Don't let them ruin you.

friends: the good, the bad, and the ugly

Friends. We all have them. Some of the relationships are good, others can ruin a persons life. Good or bad, they've changed me, and taught me invaluable information about life and people in general.
Since I can honestly say I've had many, many more bad and ugly friendships to date rather than good, healthy friendships, I have learned quite a bit, and been changed beyond belief.

Lesson 1.

Teen and Pre-teen girls are by far the meanest individuals I have ever met.

They can say something hurtful, rude, cruel, and life-ruining in about 3 words. They have no feeling when it comes to hurting someone else, yet when they get hurt, watch out! I was raised to respect others, treat them how you want to be treated, if you can't say something nice then don't say anything, and not everyone is as fortunate as I am so treat everyone equally...clearly they were raised by angry people who did not want their child to have friends, none of them had heard these rules before (or so you'd think).

Lesson 2.

You and your best friend will fight sometimes, but to an extent.

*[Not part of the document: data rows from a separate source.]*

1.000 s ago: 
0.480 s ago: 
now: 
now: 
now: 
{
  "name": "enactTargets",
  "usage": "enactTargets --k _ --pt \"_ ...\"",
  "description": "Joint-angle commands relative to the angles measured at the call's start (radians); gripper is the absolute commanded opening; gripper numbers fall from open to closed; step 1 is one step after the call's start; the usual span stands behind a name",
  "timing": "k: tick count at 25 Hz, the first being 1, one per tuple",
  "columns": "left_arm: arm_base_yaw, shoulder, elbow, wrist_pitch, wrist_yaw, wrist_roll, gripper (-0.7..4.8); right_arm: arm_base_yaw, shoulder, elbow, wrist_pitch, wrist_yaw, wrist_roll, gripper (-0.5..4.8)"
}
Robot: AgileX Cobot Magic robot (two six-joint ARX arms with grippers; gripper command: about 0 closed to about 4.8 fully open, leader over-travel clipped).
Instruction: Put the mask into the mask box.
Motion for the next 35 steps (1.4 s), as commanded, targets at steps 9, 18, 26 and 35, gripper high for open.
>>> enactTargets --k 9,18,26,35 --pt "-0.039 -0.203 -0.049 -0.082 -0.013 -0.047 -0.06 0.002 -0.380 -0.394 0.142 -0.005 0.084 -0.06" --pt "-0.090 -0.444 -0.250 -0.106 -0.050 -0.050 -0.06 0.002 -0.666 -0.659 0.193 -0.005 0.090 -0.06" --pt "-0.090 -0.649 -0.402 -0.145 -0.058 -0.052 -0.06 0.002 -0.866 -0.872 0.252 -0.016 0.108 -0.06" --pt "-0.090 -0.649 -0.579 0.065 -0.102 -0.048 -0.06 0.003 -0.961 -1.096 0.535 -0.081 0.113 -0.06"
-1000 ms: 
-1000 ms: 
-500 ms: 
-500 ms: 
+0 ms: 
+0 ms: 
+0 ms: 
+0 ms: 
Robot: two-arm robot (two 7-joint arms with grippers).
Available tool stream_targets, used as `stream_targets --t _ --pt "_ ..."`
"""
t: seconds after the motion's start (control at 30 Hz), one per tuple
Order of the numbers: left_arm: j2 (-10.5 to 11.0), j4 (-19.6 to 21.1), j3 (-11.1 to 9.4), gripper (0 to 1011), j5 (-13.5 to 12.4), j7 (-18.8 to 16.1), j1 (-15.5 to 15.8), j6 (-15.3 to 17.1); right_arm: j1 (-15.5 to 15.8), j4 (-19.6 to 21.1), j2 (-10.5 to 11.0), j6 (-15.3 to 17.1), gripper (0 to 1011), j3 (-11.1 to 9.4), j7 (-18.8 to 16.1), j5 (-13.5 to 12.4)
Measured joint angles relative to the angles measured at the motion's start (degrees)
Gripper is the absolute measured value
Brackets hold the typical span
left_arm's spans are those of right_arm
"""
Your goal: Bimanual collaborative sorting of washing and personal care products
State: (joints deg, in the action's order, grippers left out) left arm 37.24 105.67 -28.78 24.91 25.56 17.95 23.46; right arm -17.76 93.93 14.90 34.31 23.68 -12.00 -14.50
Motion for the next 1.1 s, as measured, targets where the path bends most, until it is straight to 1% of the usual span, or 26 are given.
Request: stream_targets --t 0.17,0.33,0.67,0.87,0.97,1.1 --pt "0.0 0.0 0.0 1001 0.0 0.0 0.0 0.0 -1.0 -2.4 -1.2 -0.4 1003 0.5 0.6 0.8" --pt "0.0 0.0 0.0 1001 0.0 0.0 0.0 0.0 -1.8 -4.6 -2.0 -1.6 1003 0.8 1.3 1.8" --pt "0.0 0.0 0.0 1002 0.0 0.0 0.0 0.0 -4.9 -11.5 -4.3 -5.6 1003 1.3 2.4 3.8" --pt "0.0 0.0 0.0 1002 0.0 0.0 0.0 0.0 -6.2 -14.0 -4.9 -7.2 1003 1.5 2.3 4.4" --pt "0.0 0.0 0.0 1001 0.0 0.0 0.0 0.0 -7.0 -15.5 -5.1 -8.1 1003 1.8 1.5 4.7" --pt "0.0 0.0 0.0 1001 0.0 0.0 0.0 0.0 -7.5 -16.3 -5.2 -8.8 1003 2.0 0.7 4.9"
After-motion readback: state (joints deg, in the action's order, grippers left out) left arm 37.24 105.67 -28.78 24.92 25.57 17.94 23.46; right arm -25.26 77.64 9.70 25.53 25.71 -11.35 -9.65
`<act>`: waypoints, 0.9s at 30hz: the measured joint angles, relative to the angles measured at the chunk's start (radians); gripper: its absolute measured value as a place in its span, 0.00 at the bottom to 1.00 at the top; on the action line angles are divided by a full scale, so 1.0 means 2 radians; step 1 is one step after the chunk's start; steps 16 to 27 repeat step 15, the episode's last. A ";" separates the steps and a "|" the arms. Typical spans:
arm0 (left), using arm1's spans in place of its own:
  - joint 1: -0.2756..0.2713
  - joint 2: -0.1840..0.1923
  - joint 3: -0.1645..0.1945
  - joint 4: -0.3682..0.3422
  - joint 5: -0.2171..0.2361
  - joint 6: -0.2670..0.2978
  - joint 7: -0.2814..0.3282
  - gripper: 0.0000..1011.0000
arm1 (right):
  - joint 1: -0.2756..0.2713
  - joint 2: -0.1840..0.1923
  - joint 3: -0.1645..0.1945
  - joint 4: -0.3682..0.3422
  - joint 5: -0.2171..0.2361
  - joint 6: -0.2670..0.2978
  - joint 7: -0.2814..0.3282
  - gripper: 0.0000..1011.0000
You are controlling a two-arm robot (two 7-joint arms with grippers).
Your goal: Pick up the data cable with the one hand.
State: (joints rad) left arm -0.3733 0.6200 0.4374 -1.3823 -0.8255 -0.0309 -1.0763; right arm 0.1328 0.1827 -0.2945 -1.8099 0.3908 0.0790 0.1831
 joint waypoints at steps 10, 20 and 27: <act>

I always felt like if we had one little fight, we'd never be friends again. Not remotely true. But when the fights are daily explosions of hatred and anger, the friendship might be over, just a  little heads up. You will feel differently about things, and you need to stand up for your feelings and beliefs, not go against those just to keep the peace with your friend. If you don't, you'll never stand up for anything and you will fall for everything.

Lesson 3.

It is NEVER okay for your friends to talk crap about you behind your back.

I had a friend who tried to get me and her cousin to hate each other. She'd make up things "I had said" and tell her cousin and do the same thing to her cousin. Messed up? Very. And when we went to Disney World together, my best friend did not talk to me for 3 out of 7 days. Not okay. And it was all because I didn't tell her about how I was friends with her cousin when we were in elementary or middle school. Pathetic.

Lesson 4.

Don't ever let a friend control you.

I didn't know I was being controlled until I was no longer in the friendship. Things got very ugly, very quickly. It opened my eyes to a lot of things in my life I need to watch out for, and in a way, I am thankful it happened. At least it was then, versus later in my life when it could really ruin something.


My friends have not always been my best decisions, but they have taught me a lot about who I am, who I want to be, how I act and treat others, and how my decisions can affect my entire life and even others around me. They have made me stronger and taught me how to stand up for myself and what I believe in, regardless of what my friends think. If they are really your friends, they will be by your side through thick and thin and will accept you for who and what you are.